4 Par ailleurs, l'exécution des obligations que le traité CE ou le droit dérivé imposent aux membres de la Communauté ne peut être soumise à une condition de réciprocité (5).

5 Le droit italien est donc manifestement incompatible avec le droit communautaire sur ce point.

6 Le gouvernement italien reconnaît qu'à l'exception de la région de Vénétie (6), la situation n'avait pas évolué à la date d'expiration du délai fixé dans l'avis motivé (7) ni à la date de la rédaction du mémoire en défense. Il annonce néanmoins qu'un projet de loi est en cours d'élaboration, dont l'article 15 modifie l'article 12 de la loi nº 81 et supprime la condition de réciprocité. Cette nouvelle est dépourvue de pertinence en l'espèce.

7 La circonstance que les autorités italiennes n'ont jamais appliqué l'article 12 de la loi nº 81 est tout aussi dénuée de pertinence puisque l'incompatibilité de la législation nationale avec le droit communautaire ne peut être définitivement éliminée qu'au moyen de dispositions internes à caractère contraignant ayant la même valeur juridique que les dispositions qui doivent être modifiées (8).

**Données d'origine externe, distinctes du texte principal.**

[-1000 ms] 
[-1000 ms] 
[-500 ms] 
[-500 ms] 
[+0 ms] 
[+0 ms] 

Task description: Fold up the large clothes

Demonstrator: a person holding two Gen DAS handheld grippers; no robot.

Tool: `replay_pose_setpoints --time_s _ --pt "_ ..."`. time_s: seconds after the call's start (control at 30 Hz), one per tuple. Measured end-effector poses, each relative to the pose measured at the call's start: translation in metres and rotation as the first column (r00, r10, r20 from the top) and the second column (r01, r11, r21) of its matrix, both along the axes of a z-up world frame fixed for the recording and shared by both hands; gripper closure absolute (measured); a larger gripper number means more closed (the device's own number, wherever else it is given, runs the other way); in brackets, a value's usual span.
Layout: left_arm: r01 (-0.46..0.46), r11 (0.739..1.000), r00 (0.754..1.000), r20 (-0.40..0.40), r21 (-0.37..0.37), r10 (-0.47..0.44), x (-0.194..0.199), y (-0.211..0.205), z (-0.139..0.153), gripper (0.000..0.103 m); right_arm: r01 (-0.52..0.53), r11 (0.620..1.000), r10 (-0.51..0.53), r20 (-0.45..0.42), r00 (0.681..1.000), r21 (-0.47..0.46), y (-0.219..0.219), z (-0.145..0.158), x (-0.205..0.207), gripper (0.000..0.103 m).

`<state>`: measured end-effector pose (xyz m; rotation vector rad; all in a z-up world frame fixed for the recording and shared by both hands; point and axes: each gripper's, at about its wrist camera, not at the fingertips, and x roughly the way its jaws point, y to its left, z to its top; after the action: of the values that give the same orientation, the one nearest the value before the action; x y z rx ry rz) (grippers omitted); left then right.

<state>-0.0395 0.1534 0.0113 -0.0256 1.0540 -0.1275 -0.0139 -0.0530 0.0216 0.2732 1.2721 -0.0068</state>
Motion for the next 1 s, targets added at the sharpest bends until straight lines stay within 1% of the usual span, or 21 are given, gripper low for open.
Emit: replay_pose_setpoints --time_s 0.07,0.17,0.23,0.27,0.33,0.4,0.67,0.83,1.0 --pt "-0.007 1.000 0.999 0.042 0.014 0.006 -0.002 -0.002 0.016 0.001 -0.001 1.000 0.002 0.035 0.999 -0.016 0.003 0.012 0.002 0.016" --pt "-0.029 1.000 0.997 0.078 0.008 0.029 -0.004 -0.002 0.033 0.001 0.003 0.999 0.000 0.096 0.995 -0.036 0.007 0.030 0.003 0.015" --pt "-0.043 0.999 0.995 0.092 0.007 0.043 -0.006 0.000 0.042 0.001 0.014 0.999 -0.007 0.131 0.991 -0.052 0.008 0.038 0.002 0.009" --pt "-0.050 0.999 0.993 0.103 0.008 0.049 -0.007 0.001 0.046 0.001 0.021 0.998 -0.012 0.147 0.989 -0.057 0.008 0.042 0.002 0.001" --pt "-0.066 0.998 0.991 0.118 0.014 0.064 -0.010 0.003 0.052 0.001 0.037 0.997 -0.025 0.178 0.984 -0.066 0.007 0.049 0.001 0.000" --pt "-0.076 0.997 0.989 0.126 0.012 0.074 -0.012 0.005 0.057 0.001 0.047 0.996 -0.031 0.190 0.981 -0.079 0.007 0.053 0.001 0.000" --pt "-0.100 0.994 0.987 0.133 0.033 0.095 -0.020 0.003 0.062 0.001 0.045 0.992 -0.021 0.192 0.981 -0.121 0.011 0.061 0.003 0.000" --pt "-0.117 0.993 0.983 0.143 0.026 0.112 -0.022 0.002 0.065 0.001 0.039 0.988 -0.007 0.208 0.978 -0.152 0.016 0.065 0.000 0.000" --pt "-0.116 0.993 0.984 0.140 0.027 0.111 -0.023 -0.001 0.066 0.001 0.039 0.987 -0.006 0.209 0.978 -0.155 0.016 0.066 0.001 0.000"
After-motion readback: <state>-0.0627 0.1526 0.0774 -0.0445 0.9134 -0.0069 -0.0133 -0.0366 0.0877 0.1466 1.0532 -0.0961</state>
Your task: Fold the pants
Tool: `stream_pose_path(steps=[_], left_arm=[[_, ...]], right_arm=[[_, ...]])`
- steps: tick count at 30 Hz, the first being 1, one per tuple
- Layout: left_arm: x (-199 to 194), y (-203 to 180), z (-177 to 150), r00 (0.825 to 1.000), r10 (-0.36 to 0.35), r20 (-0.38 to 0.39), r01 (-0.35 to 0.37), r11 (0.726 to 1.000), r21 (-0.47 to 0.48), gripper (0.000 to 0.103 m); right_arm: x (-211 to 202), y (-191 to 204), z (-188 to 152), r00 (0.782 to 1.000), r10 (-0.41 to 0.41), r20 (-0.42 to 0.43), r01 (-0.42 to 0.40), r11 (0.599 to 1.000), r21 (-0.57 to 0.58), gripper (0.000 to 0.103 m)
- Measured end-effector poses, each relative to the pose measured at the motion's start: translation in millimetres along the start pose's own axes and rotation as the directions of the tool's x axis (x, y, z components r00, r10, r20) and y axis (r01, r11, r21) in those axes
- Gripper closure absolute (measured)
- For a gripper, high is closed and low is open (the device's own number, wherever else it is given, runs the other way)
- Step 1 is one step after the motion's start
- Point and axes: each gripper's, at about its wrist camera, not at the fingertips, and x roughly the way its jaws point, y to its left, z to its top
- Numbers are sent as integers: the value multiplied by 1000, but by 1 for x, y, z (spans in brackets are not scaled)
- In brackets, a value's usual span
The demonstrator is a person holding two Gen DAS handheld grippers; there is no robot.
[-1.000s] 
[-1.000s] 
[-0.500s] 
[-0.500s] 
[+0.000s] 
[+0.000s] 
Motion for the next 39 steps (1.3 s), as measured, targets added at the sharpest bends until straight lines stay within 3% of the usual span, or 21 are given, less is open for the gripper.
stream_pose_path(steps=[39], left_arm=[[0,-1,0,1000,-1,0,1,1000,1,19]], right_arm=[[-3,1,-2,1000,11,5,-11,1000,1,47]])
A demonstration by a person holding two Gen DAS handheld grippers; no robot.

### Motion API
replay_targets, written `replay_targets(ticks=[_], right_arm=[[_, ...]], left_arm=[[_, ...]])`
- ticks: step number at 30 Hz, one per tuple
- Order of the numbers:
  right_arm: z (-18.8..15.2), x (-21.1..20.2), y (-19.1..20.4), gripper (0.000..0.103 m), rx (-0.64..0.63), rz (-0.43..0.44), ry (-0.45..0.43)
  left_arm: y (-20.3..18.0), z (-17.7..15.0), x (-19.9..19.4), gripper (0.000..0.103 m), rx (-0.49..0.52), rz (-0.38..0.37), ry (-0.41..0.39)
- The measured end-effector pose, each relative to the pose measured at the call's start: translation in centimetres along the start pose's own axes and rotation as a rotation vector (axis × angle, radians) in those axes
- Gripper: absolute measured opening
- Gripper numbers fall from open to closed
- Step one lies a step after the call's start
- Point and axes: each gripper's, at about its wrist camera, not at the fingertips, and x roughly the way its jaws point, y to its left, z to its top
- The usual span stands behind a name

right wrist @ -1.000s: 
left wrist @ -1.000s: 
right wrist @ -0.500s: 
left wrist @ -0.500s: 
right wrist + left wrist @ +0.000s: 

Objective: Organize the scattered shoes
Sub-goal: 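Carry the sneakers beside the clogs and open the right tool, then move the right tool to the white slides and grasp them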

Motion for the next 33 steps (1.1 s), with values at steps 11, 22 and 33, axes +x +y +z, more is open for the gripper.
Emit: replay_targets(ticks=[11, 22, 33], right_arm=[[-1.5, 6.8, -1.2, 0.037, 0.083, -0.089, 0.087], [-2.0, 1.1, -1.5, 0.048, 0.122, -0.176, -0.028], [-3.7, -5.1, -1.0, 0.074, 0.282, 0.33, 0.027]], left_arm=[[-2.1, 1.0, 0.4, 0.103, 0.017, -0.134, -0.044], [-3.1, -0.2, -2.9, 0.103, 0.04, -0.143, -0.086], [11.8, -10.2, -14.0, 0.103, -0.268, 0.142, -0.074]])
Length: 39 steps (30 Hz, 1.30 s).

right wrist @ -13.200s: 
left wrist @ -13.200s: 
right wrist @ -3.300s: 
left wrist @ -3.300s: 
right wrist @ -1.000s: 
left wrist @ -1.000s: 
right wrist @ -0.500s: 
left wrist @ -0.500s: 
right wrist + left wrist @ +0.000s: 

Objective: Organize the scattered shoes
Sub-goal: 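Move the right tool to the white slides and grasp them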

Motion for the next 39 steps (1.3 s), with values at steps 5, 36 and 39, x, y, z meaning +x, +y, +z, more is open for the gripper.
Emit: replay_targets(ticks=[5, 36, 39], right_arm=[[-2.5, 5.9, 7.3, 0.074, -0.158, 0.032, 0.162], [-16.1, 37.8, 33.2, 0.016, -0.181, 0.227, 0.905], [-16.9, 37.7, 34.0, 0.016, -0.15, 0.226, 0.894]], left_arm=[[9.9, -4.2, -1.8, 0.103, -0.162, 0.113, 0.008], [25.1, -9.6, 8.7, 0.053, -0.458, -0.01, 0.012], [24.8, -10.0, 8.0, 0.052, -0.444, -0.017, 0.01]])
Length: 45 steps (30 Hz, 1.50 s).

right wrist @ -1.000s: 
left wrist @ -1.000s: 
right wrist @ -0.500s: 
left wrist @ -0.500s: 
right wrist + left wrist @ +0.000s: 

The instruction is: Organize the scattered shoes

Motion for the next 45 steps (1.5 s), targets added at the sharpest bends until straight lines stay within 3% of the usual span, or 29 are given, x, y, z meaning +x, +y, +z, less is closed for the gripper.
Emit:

8 Il résulte de ce qui précède que la République italienne s'est rendue coupable du manquement dont il lui est fait grief et qu'il y a lieu de faire droit au recours.

9 Conformément à l'article 69, paragraphe 2, du règlement de procédure, l'État membre défendeur doit être condamné aux dépens (9).

Conclusion

10 Je propose à la Cour de faire droit au recours et:

1) de déclarer qu'en maintenant en vigueur l'article 12, premier alinéa, de la loi nº 81 du 8 mars 1991, qui soumet la reconnaissance du diplôme de moniteur de ski à une condition de réciprocité, la République italienne a manqué aux obligations qui lui incombent en vertu de la directive 92/51/CEE du Conseil, du 18 juin 1992, relative à un deuxième système général de reconnaissance des formations professionnelles, qui complète la directive 89/48/CEE, et

2) de condamner la République italienne aux dépens.

(1) - GURI nº 64, du 16 mars 1991, p. 3.

(2) - JO L 209, p. 25.

(3) - Aux termes de cette disposition, «les régions réglementent l'exercice régulier sur leur territoire de l'activité des moniteurs de ski étrangers non inscrits dans les registres professionnels régionaux. L'autorisation de l'exercice de cette profession est subordonnée à la reconnaissance [...] de l'équivalence des titres et de la réciprocité» (mis en italique par moi).

(4) - L'article 3, sous a), de la directive 92/51 dispose ce qui suit: «Sans préjudice de l'application de la directive 89/48/CEE, lorsque dans l'État membre d'accueil, l'accès à une profession réglementée ou son exercice est subordonné à la possession d'un diplôme tel que défini dans la présente directive ou tel que défini dans la directive 89/48/CEE, l'autorité compétente ne peut refuser à un ressortissant d'un État membre, pour défaut de qualification, d'accéder à cette profession ou de l'exercer dans les mêmes conditions que les nationaux: a) si le demandeur possède le diplôme, tel que défini dans la présente directive ou tel que défini dans la directive 89/48/CEE, qui est prescrit par un autre État membre pour accéder à cette même profession sur son territoire ou l'y exercer et qui a été obtenu dans un État membre».

(5) - Voir, notamment, les arrêts du 11 janvier 1990, Blanguernon (C-38/89, Rec. p. I-83, point 7), et du 29 mars 2001, Portugal/Commission (C-163/99, Rec. p. I-2613, point 22).

(6) - La condition de réciprocité y a été supprimée, pour l'exercice de la profession de moniteur de ski sur son territoire, par la modification d'une loi régionale en janvier 2000.

(7) - Conformément à la jurisprudence de la Cour, c'est à ce moment-là que l'existence ou l'inexistence du manquement doit être constatée (voir, notamment, arrêts du 25 novembre 1999, Commission/France, C-96/98, Rec. p. I-8531, point 19, et du 12 décembre 2000, Commission/Portugal, C-435/99, Rec. p. I-11179, point 16).

(8) - Voir, par exemple, l'arrêt du 9 mars 2000, Commission/Italie (C-358/98, Rec. p. I-1255, point 17).

(9) - Version texte codifié publié au JO 2001, C 34, p. 1.